4.2. The model limitations
The present model has no provision for considering the effects of settling of the particles. Moreover, it does not consider: stability (temperature effect)/ buoyancy effects that govern the dispersion of PM within the mine boundary. The model can be modified to incorporate the effects of the buoyancy interms of the temperature difference (Equation 5). Due to the temperature difference existing between the two vertical layers of the atmosphere within the mine, the buoyant force may rise the particle vertically (Grainger & Merony, 1993). Moreover, the temperature equation (Equation 6) can be modified to incorporate the effect of the vertical temperature gradient and the existing temperature gradient. These limitations are presently being addressed as Ph.D problem in Civil Engineering Department at IIT Delhi (Chinthala, 2010).
AQ model/ Technique | Type | Reference |
3-D Non Hydrostatic Model | Numerical | Gresho et al (1976) |
Non Stationary N-S model |
Numerical |
Markov et al (1978) |
3-D Non Stationary Model |
Numerical |
Aloyan et al (1982) |
Cole and Fabrick |
Box model |
Cole & Fabrick (1984) |
2-D Hydrostatic Model | Numerical | Herwehe (1984) |
ISC3 |
Gaussian |
USEPA(1995c) |
Wind Tunnel | Physical | Peng & Lu (1995) |
K-ε hydrodynamic model |
Numerical |
Fomin (1996) |
Wind Tunnel | Physical | Shi et al (2000) |
Wind Tunnel | Physical | Grainger & Merony (2003) |
Fabrick | Gaussian | Reed (2005) |
Gelekin | Gaussian | Reed (2005) |
Herwere | Eulerian | Reed (2005) |
Kalgoorlie | Unknown | Reed (2005) |
PerieraSoares&Branquinho | Gaussian | Reed (2005) |
Winges | Gaussian |
Reed (2005) |
2-D Non Hydrostatic model | Numerical | Kharytonov et al (2005) |
ADMS | Gaussian | Appleton et al (2006) |
RANS | Numerical | Bodnor et al (2008) |
CFD |
Numerical |
Silvester et al (2009) |
k-ε model | Numerical | Kakosimos et al (2011) |
5. Conclusions
Simulating the dispersion in deep open pit coal mines is an effective tool to give advanced warning of potential emission problems and providing the basis for future planning applications.
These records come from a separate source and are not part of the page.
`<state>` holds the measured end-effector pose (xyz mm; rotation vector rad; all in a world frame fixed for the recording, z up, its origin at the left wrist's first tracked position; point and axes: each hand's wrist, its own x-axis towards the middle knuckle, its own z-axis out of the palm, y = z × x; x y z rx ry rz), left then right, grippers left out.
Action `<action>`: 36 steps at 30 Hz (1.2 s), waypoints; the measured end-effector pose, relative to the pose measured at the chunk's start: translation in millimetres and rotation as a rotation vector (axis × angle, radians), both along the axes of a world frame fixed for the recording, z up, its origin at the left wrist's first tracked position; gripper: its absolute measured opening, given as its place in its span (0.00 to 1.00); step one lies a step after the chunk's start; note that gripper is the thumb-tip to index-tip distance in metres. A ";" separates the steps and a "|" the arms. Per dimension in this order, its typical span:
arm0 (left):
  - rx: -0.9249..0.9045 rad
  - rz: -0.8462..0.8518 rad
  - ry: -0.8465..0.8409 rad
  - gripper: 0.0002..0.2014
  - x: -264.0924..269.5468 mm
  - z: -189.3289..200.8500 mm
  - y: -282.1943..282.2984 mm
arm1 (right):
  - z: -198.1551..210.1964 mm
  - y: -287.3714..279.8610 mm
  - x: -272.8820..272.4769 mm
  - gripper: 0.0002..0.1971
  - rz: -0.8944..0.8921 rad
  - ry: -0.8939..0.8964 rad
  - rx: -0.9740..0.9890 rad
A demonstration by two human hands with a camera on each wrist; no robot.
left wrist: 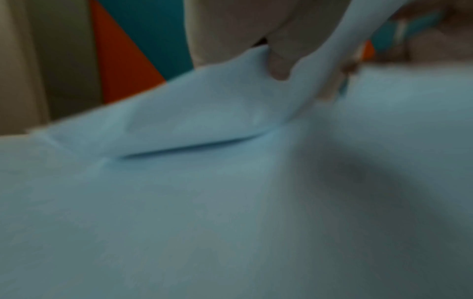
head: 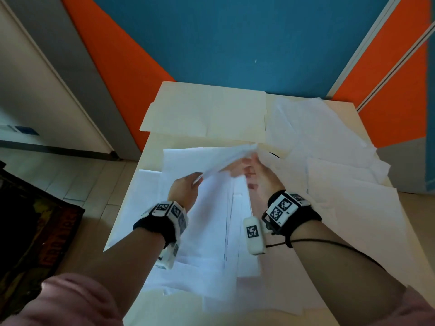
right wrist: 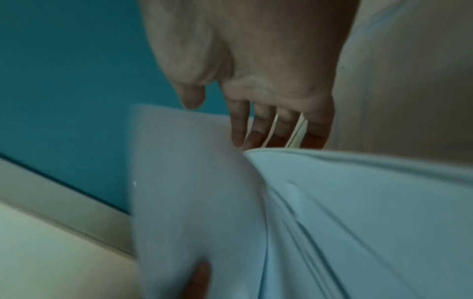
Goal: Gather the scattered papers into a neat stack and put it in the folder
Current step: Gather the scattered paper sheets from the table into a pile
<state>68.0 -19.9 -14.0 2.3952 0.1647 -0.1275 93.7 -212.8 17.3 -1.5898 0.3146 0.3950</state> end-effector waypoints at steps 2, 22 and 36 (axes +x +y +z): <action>-0.178 -0.028 0.078 0.16 5.0 15.4 0.4 | -2.5 -8.1 4.7 0.22 -0.053 -0.052 -0.008; -0.618 -0.112 0.273 0.38 -8.6 40.2 22.1 | 30.4 -39.7 0.3 0.23 -0.009 -0.036 -0.051; 0.788 -0.806 0.256 0.52 -108.6 -35.8 39.4 | -16.1 -91.6 -16.1 0.26 -0.209 0.107 -0.692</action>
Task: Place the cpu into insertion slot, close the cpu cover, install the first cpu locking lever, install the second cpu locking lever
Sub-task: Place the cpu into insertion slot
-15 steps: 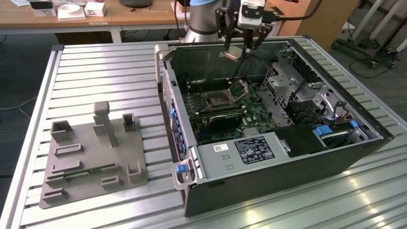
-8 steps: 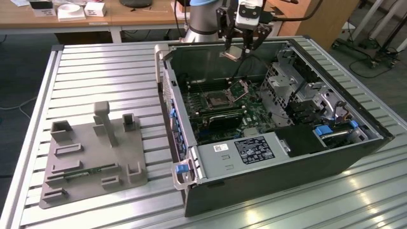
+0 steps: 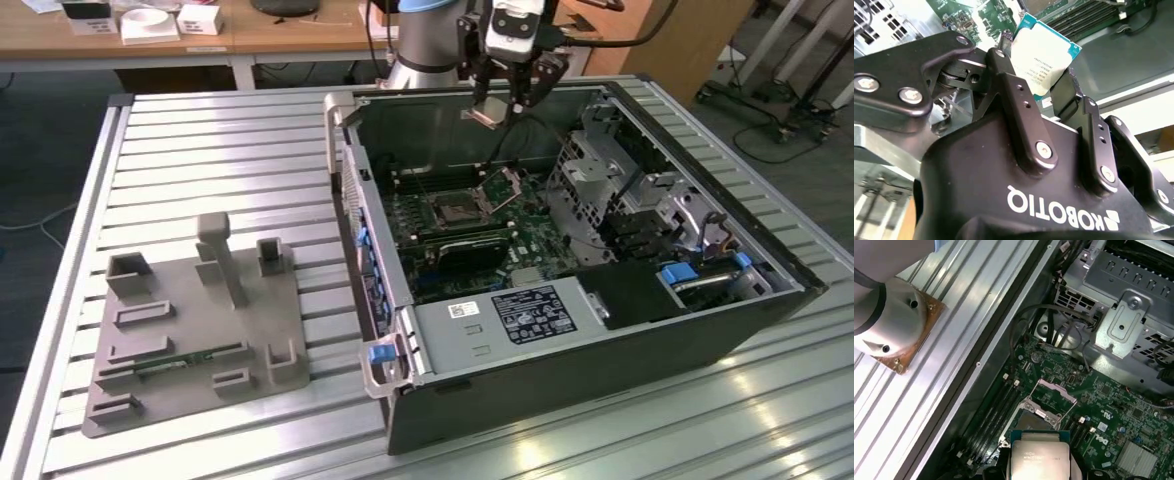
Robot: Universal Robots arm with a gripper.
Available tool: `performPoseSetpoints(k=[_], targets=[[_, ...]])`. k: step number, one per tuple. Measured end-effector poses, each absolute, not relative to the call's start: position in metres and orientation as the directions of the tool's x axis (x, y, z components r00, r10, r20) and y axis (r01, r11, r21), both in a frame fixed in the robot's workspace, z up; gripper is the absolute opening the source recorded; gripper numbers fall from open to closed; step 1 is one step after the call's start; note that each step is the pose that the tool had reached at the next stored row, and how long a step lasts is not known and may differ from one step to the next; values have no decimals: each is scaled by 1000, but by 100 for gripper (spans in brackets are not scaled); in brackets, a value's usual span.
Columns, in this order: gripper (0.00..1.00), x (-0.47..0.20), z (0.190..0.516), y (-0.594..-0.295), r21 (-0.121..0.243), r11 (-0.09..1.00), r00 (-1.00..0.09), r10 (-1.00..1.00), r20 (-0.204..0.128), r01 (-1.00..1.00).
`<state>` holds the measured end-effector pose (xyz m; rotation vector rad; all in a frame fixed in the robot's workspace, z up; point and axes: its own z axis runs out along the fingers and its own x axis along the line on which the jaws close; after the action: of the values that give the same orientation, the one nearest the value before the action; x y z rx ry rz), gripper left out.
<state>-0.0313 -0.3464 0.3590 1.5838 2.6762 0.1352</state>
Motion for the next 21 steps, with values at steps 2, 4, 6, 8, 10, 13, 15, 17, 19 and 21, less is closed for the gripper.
performPoseSetpoints(k=[2,4,6,8,10,13,15,17,19,21], targets=[[54,-31,359,-346,89,452,-456,890,19,887],[54,-31,358,-346,89,424,-427,904,19,901],[54,-31,357,-346,89,395,-398,917,19,914],[54,-31,357,-346,89,368,-371,928,19,925],[54,-32,356,-346,89,354,-357,934,19,931],[54,-32,356,-346,89,351,-354,935,20,932],[54,-33,356,-346,89,350,-353,935,20,932],[54,-33,356,-346,89,350,-353,935,20,932],[54,-33,356,-346,89,350,-353,935,20,932],[54,-33,356,-346,89,350,-353,935,20,932]])
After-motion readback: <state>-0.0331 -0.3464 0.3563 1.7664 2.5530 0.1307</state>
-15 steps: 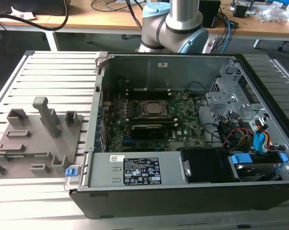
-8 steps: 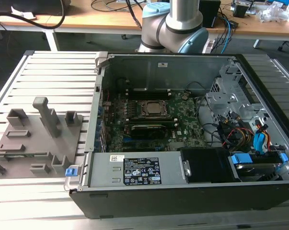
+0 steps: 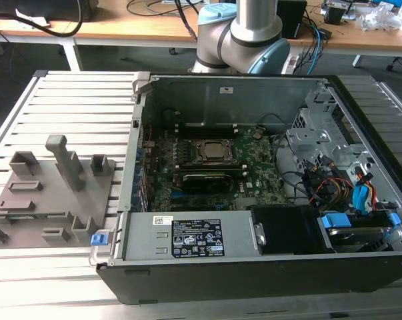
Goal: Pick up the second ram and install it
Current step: 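Pick up the second ram and move it above second insertion slot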
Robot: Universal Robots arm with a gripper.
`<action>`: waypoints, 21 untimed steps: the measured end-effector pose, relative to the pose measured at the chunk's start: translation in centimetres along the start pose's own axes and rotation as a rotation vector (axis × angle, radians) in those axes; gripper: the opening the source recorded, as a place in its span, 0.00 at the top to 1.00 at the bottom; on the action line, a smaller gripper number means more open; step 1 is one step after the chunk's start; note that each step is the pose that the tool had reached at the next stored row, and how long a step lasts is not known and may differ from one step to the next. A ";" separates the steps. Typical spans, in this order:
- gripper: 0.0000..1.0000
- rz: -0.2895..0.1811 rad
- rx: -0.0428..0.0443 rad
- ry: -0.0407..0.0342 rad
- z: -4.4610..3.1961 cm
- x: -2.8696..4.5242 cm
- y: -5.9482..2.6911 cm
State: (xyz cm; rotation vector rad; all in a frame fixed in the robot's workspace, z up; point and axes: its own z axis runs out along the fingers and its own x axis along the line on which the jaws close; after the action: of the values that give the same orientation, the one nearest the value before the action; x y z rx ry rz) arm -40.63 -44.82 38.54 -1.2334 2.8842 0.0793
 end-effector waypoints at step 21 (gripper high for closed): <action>0.89 -0.219 -0.0051 0.0099 0.00 0.00 0.00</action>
State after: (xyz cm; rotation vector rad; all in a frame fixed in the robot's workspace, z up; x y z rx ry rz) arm -40.63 -44.82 38.55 -1.5442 2.7369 0.0796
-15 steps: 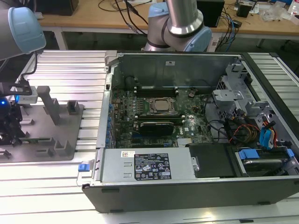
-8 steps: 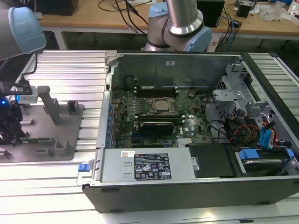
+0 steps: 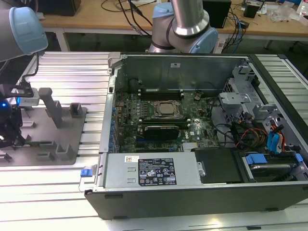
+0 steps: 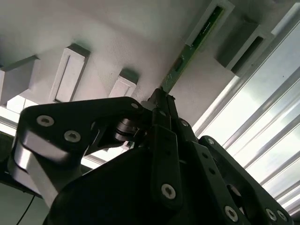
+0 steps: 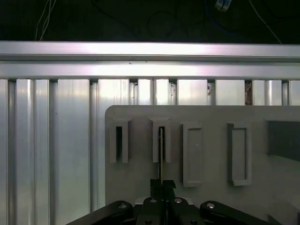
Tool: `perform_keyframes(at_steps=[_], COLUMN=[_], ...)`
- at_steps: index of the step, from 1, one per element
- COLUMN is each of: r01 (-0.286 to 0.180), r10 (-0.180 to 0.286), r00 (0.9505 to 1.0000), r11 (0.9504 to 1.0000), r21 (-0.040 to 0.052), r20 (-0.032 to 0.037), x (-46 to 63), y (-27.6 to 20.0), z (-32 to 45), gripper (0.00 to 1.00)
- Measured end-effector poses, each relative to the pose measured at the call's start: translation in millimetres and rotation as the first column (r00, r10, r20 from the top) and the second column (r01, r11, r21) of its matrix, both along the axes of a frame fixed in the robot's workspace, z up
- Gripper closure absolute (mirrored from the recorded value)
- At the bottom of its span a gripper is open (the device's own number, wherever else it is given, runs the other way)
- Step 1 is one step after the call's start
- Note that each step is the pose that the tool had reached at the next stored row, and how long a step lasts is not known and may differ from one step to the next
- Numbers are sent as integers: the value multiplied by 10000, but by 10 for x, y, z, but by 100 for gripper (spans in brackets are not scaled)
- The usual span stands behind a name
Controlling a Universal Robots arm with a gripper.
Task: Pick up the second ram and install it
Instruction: 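Pick up the second ram and move it above second insertion slot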
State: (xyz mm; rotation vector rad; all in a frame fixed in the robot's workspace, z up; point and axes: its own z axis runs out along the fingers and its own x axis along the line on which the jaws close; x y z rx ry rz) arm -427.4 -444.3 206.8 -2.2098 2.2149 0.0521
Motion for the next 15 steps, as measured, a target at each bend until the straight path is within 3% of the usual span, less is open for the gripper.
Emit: perform_keyframes(at_steps=[10, 15], r01=[0, -2], r10=[0, 2], r00=[10000, 10000], r11=[10000, 10000], r21=[0, 0], r20=[0, 0], x=[0, 0], y=[4, 4], z=[33, 192], gripper=[91, 91])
The meteorological conditions within an open pit coal mine are significantly affected by temperature (stability) and roughness conditions that generate complex fluid flows phenomenon e.g. separation of atmospheric boundary layer, recirculation, resuspension and settling of particulates. The complex geometry, uncontrolled wind flows and different operations taken place within the deep open pit coal mines, makes it extremely difficult to measure the particulates. Therefore, an appropriate mathematical model is needed which may predict the complex processes in the near field regions of the deep open pit coal mines effectively. The fundamental understanding of the microclimate that is created in the deep open pit mine due to influence of the external ABL and the contributions of the mechanical and thermal forces present, can be achieved by developing a dynamic numerical based inverse hill model to investigate the complex wind flows and dispersion mechanisms.